Your response should consist of every line below, reproduced without alteration.

····················

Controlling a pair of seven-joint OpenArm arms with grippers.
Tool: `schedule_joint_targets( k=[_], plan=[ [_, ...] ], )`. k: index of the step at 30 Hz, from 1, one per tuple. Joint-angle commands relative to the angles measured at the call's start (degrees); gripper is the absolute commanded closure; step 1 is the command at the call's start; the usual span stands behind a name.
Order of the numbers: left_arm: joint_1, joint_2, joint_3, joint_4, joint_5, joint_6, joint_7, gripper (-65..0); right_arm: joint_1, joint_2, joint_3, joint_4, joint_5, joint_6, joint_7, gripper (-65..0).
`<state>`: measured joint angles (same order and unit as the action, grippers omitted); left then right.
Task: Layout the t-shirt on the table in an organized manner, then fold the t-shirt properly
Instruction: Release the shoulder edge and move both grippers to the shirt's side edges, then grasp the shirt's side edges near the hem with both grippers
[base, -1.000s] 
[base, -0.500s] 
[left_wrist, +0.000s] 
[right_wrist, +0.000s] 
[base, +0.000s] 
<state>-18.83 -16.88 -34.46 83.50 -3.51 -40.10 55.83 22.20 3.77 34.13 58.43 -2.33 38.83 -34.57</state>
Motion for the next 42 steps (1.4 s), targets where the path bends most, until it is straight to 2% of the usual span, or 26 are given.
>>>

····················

> RESULT BELOW
Controlling a pair of seven-joint OpenArm arms with grippers.
Tool: `schedule_joint_targets( k=[_], plan=[ [_, ...] ], )`. k: index of the step at 30 Hz, from 1, one per tuple. Joint-angle commands relative to the angles measured at the call's start (degrees); gripper is the absolute commanded closure; step 1 is the command at the call's start; the usual span stands behind a name.
Order of the numbers: left_arm: joint_1, joint_2, joint_3, joint_4, joint_5, joint_6, joint_7, gripper (-65..0); right_arm: joint_1, joint_2, joint_3, joint_4, joint_5, joint_6, joint_7, gripper (-65..0).
`<state>`: measured joint angles (same order and unit as the action, grippers omitted); left then right.
Task: Layout the t-shirt on the table in an organized manner, then fold the t-shirt properly
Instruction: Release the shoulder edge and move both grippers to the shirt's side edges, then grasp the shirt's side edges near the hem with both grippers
[base, -1.000s] 
[base, -0.500s] 
[left_wrist, +0.000s] 
[right_wrist, +0.000s] 
[base, +0.000s] 
<state>-18.83 -16.88 -34.46 83.50 -3.51 -40.10 55.83 22.20 3.77 34.13 58.43 -2.33 38.83 -34.57</state>
Motion for the next 42 steps (1.4 s), targets where the path bends most, until it is straight to 2% of the usual span, or 26 are given.
>>>

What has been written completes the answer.